### Recorded information
########################################
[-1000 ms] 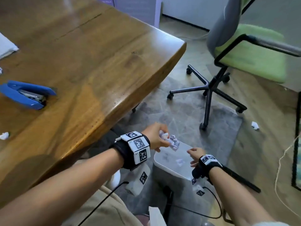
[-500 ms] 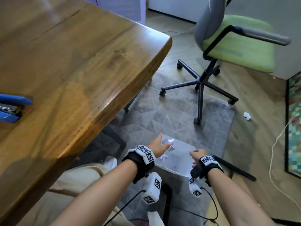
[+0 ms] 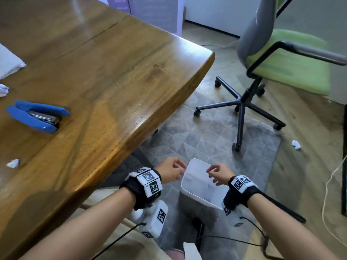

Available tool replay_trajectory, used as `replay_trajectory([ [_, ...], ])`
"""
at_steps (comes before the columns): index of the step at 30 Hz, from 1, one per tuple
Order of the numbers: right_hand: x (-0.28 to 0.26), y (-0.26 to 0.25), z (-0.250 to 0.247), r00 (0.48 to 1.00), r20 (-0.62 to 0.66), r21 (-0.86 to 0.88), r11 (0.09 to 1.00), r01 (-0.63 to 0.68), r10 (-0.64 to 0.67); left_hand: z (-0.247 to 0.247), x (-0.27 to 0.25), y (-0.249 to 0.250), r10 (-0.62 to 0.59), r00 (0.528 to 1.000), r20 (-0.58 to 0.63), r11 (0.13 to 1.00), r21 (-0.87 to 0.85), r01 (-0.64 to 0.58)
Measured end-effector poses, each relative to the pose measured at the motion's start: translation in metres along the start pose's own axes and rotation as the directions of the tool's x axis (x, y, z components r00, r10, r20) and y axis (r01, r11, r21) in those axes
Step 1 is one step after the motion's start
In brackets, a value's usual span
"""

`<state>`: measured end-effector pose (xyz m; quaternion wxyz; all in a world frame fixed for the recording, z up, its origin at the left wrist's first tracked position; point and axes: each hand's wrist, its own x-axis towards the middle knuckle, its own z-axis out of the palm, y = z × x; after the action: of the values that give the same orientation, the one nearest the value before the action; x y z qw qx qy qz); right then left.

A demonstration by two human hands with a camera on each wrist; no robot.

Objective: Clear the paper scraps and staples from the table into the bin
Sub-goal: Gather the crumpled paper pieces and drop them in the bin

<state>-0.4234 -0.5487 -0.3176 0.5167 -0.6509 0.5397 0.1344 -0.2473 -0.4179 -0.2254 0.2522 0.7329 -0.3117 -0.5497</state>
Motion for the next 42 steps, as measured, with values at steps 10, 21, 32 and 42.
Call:
replay_trajectory([
  [10, -0.126, -0.184, -0.028, 0.670, 0.105, -0.098, 0.663, 0.742, -0.734, -0.066, -0.140, 0.033, 0.325, 0.941, -0.096, 0.943, -0.049, -0.330],
  [21, -0.229, -0.344, 0.070, 0.364, 0.476, -0.350, 0.207, 0.914, -0.801, -0.198, -0.323, -0.052, 0.312, 0.769, -0.558, 0.950, 0.204, -0.237],
  [32, -0.202, -0.485, 0.188, 0.459, 0.409, -0.718, 0.032, 0.695, -0.789, -0.320, -0.410, -0.172, -0.044, 0.398, -0.916, 0.954, 0.079, 0.287],
  [42, -0.157, -0.535, 0.231, 0.659, 0.295, -0.855, 0.117, 0.506, -0.692, -0.349, -0.415, -0.214, -0.315, 0.433, -0.844, 0.865, -0.068, 0.497],
])
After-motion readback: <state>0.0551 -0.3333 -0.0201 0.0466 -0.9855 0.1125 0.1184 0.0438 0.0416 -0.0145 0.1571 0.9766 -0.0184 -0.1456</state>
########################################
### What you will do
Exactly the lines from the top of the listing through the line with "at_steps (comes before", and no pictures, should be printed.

### Solution for this task
[-1000 ms] 
[-500 ms] 
[+0 ms] 

Available tool replay_trajectory, used as `replay_trajectory([ [_, ...], ])`
"""
at_steps (comes before the columns): index of the step at 30 Hz, from 1, one per tuple

The response above is complete.